Hello, I'm back to playing TFC. You probably have seen me already, under various greek aliases such as Hephaestus or Iphicles. I had originally planned to start off this announcement post with a crazy grandiose opening. But as I'm actually sitting here now typing this, I figure that wouldn't really be appropriate. I owe this community more than I ever realized.
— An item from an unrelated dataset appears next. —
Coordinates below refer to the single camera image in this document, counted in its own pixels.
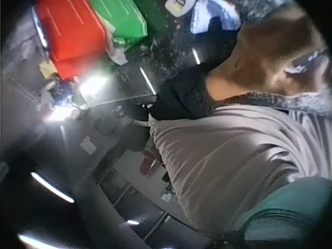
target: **light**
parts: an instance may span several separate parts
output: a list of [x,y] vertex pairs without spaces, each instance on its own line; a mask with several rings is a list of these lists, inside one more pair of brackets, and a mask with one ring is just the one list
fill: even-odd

I'd like to immediately start off by saying this. I'm sorry.
I'm sorry that after everything I promised not to be, after everything we've all been through, after making countless friends here, that I betrayed your trust, and your faith in me to be a better person. I'm sorry for all of the things I've done, from chiming in on topics irrelevant to me, to flaming in the forums about admins doing their job effortlessly, and me ignoring their rules and playing ignorant. I'm sorry for trolling the chatbox, ruining that entire system and damaging my integrity past the point of redemption.
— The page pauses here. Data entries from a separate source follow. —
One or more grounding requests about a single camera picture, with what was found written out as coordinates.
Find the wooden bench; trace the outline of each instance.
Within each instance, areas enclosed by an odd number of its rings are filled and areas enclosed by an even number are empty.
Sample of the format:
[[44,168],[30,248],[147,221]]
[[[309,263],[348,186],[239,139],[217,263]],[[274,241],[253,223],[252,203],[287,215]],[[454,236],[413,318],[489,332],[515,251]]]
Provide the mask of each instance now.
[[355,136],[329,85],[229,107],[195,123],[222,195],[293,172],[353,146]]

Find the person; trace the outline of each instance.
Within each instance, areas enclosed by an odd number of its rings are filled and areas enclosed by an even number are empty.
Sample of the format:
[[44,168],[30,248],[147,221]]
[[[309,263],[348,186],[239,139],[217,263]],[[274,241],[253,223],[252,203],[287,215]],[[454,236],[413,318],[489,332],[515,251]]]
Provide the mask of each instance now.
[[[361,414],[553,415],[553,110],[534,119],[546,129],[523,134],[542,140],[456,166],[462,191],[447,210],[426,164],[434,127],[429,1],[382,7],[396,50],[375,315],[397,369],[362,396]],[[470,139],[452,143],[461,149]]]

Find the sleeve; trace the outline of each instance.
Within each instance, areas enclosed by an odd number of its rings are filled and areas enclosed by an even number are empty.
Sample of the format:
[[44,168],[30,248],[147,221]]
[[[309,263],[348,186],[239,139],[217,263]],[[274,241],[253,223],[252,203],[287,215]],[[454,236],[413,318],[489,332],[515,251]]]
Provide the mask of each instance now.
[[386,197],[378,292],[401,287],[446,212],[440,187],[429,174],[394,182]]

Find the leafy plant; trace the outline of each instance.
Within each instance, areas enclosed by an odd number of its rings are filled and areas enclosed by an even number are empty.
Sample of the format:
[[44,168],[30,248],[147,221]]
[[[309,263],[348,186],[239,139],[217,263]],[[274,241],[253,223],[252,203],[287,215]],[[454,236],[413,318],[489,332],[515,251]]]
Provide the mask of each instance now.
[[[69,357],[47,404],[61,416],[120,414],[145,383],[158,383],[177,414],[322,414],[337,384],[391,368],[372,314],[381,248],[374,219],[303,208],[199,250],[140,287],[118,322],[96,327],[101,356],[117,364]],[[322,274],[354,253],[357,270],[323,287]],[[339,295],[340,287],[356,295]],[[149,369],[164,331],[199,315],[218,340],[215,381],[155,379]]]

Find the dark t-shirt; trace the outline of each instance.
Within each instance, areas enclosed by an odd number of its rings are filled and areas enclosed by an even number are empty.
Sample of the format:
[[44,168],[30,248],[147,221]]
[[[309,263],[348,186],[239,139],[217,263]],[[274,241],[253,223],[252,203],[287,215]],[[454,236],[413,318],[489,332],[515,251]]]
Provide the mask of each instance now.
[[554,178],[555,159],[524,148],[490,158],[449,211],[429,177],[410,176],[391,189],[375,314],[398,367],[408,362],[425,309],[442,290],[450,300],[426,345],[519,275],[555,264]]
I'm sorry to Master, for making a joke of myself and making you appear foolish for giving me things. I have no doubt that I damaged the player base with my antics. my toxicity turning away onlookers to the servers by making the surviving few look like jerks.
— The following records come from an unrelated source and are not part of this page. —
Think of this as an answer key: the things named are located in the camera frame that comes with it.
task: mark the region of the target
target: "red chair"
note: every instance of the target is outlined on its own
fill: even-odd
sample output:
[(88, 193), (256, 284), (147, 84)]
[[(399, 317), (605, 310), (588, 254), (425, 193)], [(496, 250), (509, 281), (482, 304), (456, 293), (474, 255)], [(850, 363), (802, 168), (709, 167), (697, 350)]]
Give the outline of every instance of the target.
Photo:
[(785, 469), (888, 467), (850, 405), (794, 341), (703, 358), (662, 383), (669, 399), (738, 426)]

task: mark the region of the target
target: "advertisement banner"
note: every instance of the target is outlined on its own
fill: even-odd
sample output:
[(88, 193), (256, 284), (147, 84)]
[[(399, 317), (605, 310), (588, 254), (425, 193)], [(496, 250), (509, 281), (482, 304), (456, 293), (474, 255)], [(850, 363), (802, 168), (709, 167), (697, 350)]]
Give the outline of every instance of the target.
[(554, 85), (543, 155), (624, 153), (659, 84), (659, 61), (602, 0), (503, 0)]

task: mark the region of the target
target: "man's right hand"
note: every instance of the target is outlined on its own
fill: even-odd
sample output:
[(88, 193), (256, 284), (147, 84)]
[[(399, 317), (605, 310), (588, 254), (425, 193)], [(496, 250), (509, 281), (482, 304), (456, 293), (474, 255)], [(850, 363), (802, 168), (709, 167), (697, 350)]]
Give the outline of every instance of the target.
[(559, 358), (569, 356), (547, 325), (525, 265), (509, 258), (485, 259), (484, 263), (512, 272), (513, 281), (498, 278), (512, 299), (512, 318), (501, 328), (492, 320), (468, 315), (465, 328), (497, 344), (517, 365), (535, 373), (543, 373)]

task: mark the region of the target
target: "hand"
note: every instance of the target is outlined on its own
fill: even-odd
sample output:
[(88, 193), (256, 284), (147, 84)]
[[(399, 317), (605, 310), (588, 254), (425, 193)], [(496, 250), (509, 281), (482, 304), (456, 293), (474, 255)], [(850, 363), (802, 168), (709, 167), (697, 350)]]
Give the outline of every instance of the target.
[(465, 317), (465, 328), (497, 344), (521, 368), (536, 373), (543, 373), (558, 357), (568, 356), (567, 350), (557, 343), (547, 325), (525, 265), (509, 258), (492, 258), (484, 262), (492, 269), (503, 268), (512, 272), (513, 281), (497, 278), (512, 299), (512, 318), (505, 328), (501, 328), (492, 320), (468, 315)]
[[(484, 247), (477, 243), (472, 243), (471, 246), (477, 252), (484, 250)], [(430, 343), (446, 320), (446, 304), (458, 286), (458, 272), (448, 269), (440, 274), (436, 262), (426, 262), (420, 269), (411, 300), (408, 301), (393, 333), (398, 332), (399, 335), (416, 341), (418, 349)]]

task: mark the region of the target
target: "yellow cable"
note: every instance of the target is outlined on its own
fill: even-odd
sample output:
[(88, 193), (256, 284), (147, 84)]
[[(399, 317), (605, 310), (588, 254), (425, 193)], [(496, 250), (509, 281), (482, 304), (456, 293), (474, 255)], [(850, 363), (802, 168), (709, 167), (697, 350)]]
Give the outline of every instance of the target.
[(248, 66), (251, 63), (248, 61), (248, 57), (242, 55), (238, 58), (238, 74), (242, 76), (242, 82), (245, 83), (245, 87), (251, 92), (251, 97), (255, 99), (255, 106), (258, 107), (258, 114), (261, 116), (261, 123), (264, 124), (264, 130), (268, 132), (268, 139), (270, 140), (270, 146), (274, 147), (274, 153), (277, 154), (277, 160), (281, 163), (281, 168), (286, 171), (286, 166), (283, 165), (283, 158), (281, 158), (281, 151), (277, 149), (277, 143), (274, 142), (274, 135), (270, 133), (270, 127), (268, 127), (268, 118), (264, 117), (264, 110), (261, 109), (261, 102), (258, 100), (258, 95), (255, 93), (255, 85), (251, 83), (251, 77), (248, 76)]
I'm sorry to Gimpy, who stood by me until the end. You put your trust in me, and considered me a friend. When things went wrong due to my foolishness, you aided me and gave me wise counsel on matters. When the time actually came that you tested me, I failed miserably. I know you'll never truly forgive me but I know this needs to be said regardless.

I'm sorry to Harley, for constantly acting like a retard when interacting with you for reasons I don't even remember. I know nothing about you, I know nothing about how you moderate. I spent this afternoon reading several pages worth of my posts and interactions, and every single one with you I truly cringe at how stupid I was acting. When I built up this huge stigma of me trolling other people, it was no surprise that when actually confronted with it, I denied it.

I'm sorry to Cocopuff, if you're still here. I intentionally caltropped the spawn door, you called me out on it, I acted like a psychopath and you banned me, rightfully. Immediately following this decision, I spammed the entire ban appeal section with bullshit posts emulating JoL with his train appeals. I genuinely don't know what I expected. Again, this huge trolling spree lead to me genuinely convincing myself that I was being called a troll without precedent.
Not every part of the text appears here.